■ ABOUT THIS TASK: Number of lines with the string "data" in the entries below: report it, and nothing besides.
┌──
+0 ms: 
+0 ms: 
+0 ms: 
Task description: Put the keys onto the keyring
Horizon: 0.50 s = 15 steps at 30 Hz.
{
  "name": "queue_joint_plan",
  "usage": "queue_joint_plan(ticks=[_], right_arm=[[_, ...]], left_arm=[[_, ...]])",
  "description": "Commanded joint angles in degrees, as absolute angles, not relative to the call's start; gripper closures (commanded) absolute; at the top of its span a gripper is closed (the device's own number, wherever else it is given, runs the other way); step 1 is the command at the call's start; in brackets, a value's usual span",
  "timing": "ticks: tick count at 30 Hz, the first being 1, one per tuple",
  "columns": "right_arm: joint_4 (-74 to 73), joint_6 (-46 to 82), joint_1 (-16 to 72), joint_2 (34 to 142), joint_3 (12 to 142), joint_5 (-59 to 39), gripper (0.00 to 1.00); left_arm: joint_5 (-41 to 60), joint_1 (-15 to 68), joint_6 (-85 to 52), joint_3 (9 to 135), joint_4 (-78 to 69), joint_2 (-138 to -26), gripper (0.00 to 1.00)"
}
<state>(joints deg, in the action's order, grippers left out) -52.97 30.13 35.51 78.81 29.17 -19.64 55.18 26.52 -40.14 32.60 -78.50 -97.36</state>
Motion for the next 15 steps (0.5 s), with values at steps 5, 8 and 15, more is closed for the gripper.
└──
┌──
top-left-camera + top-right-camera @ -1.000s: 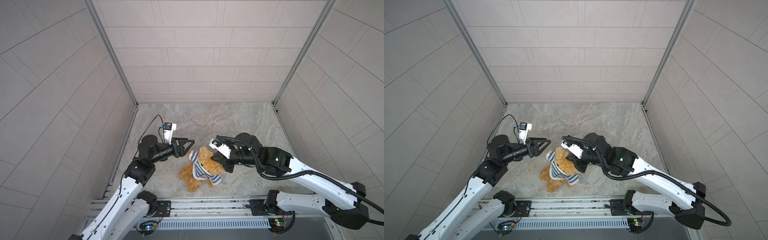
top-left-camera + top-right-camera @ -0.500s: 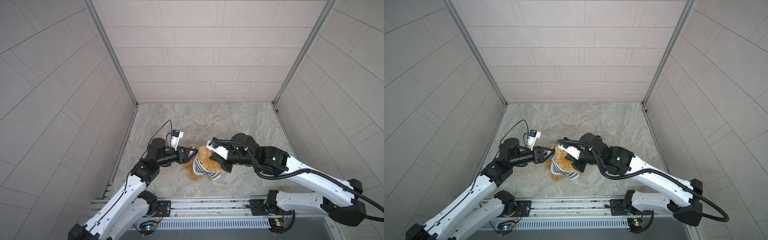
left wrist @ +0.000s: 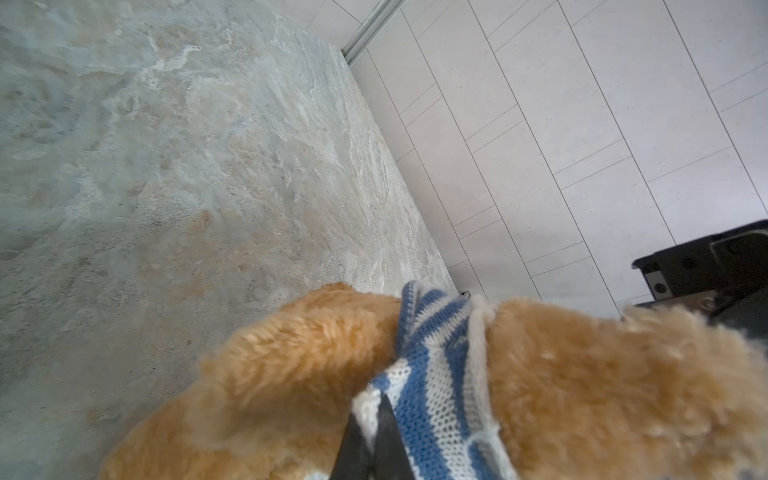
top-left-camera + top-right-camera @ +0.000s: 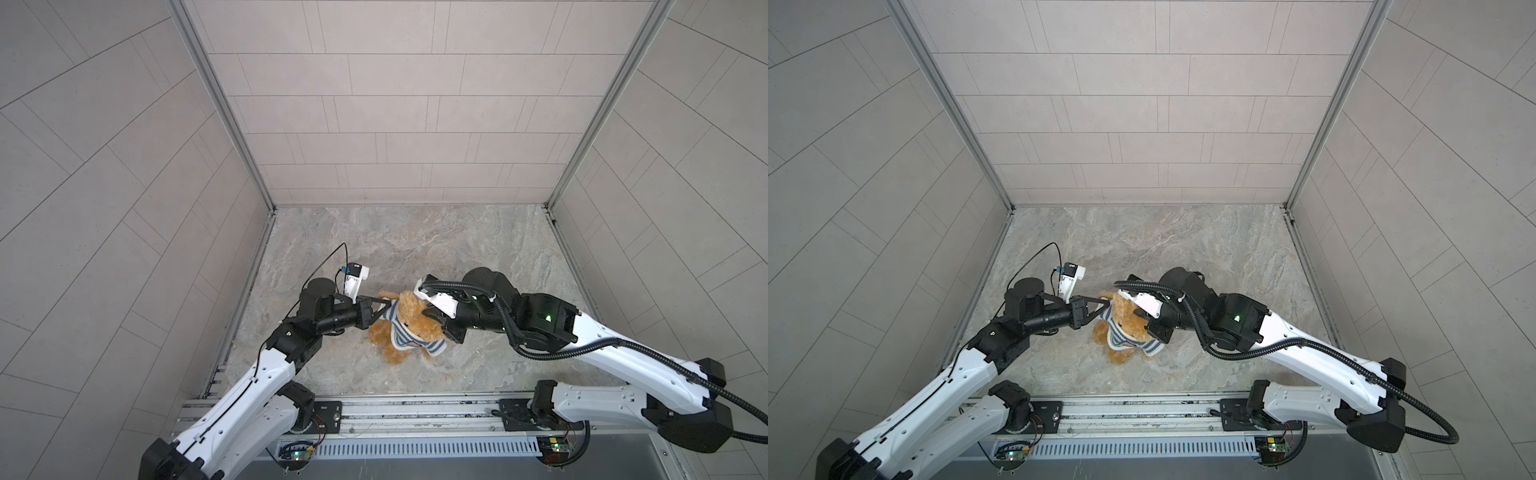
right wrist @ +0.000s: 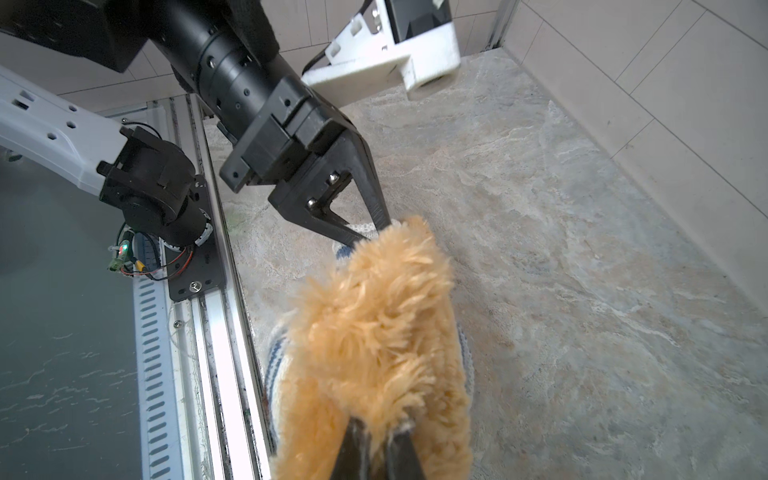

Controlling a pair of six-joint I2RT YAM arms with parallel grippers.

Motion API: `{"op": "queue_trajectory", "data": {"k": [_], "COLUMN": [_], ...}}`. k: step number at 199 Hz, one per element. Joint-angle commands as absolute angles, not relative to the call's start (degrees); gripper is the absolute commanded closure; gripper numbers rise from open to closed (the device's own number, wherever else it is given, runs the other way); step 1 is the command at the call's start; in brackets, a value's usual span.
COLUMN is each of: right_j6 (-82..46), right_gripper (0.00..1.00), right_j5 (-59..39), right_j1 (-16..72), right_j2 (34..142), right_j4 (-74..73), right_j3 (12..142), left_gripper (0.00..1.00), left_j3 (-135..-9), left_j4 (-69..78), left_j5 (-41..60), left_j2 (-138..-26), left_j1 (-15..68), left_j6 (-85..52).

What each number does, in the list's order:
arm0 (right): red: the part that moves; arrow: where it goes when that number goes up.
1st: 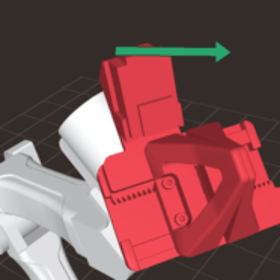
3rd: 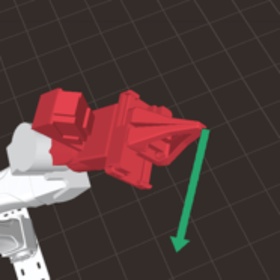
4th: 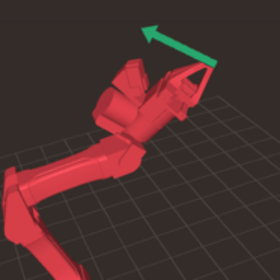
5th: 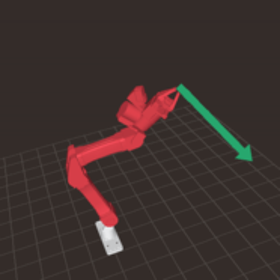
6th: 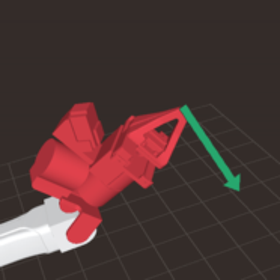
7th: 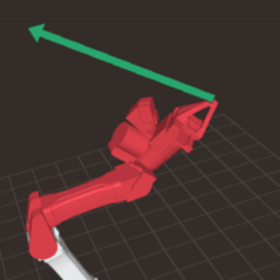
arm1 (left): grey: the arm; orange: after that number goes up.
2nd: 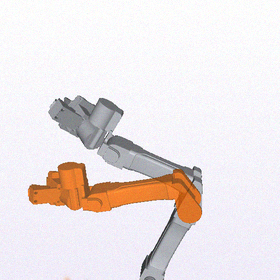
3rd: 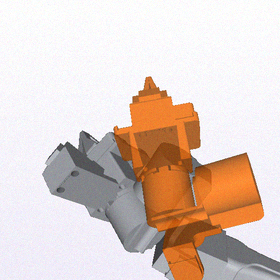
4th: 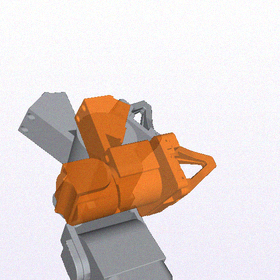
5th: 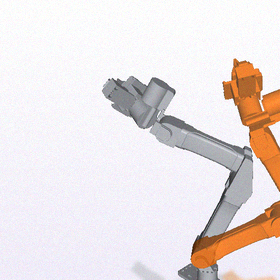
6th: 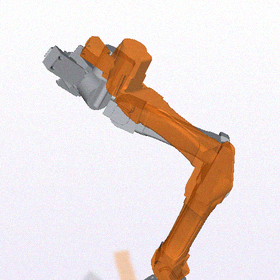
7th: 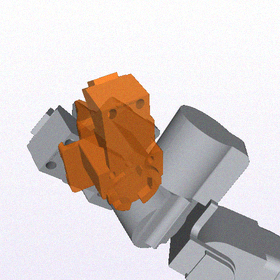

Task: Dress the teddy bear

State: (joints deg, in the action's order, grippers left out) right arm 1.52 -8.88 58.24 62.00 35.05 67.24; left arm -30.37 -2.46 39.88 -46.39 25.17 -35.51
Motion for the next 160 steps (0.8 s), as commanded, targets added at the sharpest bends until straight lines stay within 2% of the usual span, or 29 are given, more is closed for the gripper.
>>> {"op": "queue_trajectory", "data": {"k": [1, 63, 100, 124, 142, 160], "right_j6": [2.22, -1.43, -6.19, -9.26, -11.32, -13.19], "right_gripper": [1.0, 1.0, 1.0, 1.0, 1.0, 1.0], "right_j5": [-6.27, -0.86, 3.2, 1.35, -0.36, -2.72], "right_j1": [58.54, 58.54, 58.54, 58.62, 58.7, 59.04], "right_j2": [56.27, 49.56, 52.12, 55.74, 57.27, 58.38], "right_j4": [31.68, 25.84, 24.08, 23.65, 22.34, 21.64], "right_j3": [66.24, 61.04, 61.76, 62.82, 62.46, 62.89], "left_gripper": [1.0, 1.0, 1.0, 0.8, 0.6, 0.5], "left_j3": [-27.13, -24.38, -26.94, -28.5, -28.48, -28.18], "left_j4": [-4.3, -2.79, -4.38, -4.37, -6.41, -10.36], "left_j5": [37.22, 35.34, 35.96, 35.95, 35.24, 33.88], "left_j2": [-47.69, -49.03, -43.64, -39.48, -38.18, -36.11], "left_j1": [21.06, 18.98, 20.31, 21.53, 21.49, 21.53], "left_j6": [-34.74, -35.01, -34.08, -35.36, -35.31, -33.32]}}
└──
■ ANSWER FOR THIS EXERCISE: 2